March 12, 2015by admin

My ten-year old had a rough start to the week.  His classroom recently switched to online homework and it’s a lot more tedious and time-consuming than what his regular paper packets used to be.  He’s been trying to put some homework time in before school as to preserve his precious free-play time in the afternoons.

For some reason, as he began his computer work, he was angry.  He huffed and puffed.  He guffawed and groaned.  He got physical with the papers and folders on the desk.  He kicked his chair.

The more I tried to get to the bottom of his frustration, the angrier he became.  Eventually, I gave up and let him carry on.  I figure sometimes I have to let a behavior, a mood or a morning run its course.  When he finally shut it down, he was still in a miserable mood as he left for school.  He returned in the afternoon with the same frame of mind.  It was not pleasant.

During this time, my younger son was a delight.  He was courteous and patient.  He was thoughtful and kind.  He listened the first time when asked to do something and was in general, winsome company.  This charm carried into dinner, even while his older brother continued to stew.

Since the boys had soccer practice after dinner (they are on the same team), I had to tell my eldest that if his cranky behavior spilled on to the field, he would have a very early bedtime.  This made him very mad of course.  He thought about this some and by the time we made it to the field, he had a complete and utter turnaround.

He hustled and gave his all.  He ran his hardest and shot goal after goal.  He respected his coaches and his teammates.  He even began to have some fun.

How did my youngest respond?  He got cranky.  He was annoyed every time his brother scored.  He was moody and mad.  He was tired and sad.  When practice was over he angrily complained about all the injustices he had experienced.  In the car he kept his sour mood while his brother’s delightful transformation continued.

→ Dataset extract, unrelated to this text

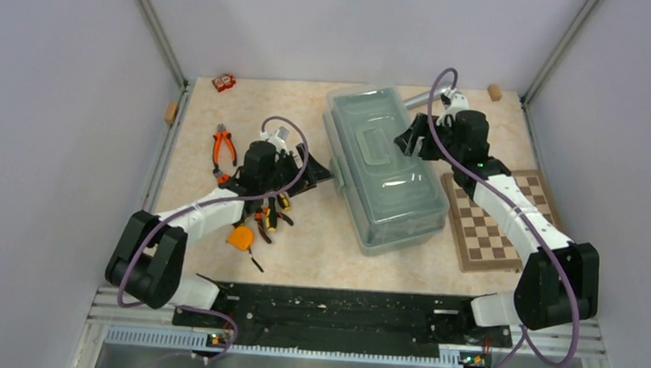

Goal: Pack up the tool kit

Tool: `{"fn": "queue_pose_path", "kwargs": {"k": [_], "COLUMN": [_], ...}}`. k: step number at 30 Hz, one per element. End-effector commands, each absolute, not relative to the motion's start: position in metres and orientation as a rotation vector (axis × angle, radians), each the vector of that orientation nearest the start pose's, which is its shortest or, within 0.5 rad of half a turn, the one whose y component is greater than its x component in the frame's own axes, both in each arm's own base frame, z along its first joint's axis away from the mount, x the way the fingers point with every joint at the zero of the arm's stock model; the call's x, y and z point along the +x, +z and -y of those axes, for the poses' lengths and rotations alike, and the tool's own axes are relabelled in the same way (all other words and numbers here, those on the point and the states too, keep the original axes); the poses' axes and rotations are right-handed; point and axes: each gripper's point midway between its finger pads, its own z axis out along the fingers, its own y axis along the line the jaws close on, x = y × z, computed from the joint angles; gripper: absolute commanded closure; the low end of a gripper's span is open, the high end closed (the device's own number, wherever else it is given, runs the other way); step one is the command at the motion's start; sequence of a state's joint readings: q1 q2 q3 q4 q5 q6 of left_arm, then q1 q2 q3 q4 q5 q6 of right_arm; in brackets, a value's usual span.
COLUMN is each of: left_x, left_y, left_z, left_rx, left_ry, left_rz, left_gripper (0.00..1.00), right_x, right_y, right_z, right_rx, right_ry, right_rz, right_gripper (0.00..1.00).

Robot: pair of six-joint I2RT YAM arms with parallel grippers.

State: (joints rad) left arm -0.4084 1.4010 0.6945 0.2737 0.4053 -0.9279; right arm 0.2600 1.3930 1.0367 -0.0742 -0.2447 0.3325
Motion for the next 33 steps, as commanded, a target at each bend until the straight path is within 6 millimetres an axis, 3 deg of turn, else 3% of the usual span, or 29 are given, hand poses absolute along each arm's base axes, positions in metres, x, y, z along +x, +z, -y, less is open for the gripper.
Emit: {"fn": "queue_pose_path", "kwargs": {"k": [1, 5, 10, 14, 18, 27, 33], "left_x": [0.337, 0.339, 0.33, 0.319, 0.321, 0.321, 0.327], "left_y": [0.175, 0.181, 0.175, 0.161, 0.151, 0.138, 0.143], "left_z": [0.239, 0.249, 0.264, 0.257, 0.245, 0.263, 0.266], "left_rx": [-0.257, -0.241, -0.166, -0.048, -0.026, 0.066, 0.049], "left_ry": [-1.088, -1.081, -0.994, -0.764, -0.621, -0.556, -0.551], "left_rz": [-2.136, -2.144, -2.192, -2.224, -2.217, -2.23, -2.203], "left_gripper": [0.16, 0.16, 0.15, 0.14, 0.14, 0.14, 0.14], "right_x": [0.348, 0.351, 0.354, 0.356, 0.357, 0.359, 0.357], "right_y": [0.14, 0.141, 0.14, 0.139, 0.138, 0.134, 0.125], "right_z": [-0.153, -0.153, -0.154, -0.156, -0.156, -0.158, -0.156], "right_rx": [-0.153, -0.159, -0.166, -0.17, -0.174, -0.183, -0.194], "right_ry": [0.515, 0.51, 0.514, 0.517, 0.515, 0.523, 0.514], "right_rz": [-2.348, -2.347, -2.35, -2.35, -2.35, -2.357, -2.377], "right_gripper": [0.24, 0.24, 0.24, 0.24, 0.24, 0.24, 0.27]}}
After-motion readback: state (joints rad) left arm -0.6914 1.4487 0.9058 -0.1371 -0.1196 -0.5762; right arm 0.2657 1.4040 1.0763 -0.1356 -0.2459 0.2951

How do siblings manage this?  Why is one always an angel when the other one acts up?  Do they have a schedule or a morning meeting where they discuss when and where each one gets the cranky title throughout the day?  You take breakfast, I’ll take soccer practice sort of deal?

The yin and the yang of this particular day was a little more than I could handle.  I’m hoping to attend their next scheduled cranky meeting so I know which kid to avoid and when.